Task objective >> A single stretch of the material below is to be transcribed exactly, starting at the line with "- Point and" and ending after the line with "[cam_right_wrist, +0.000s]".

Given information >>
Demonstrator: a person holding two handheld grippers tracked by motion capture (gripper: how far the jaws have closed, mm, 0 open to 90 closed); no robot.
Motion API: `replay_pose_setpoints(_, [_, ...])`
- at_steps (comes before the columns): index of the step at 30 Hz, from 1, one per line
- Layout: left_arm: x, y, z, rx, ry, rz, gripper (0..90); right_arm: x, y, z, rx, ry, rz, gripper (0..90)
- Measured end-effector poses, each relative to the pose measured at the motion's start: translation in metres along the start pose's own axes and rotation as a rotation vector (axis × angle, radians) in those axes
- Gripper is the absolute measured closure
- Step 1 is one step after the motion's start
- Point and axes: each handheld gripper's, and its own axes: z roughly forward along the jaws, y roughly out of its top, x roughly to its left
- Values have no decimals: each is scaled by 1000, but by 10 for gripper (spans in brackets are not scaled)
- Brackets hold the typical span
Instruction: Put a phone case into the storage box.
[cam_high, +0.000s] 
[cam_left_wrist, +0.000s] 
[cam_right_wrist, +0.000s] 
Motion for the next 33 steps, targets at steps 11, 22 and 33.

Answer section >>
- Point and axes: each handheld gripper's, and its own axes: z roughly forward along the jaws, y roughly out of its top, x roughly to its left
- Values have no decimals: each is scaled by 1000, but by 10 for gripper (spans in brackets are not scaled)
- Brackets hold the typical span
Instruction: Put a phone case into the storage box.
[cam_high, +0.000s] 
[cam_left_wrist, +0.000s] 
[cam_right_wrist, +0.000s] 

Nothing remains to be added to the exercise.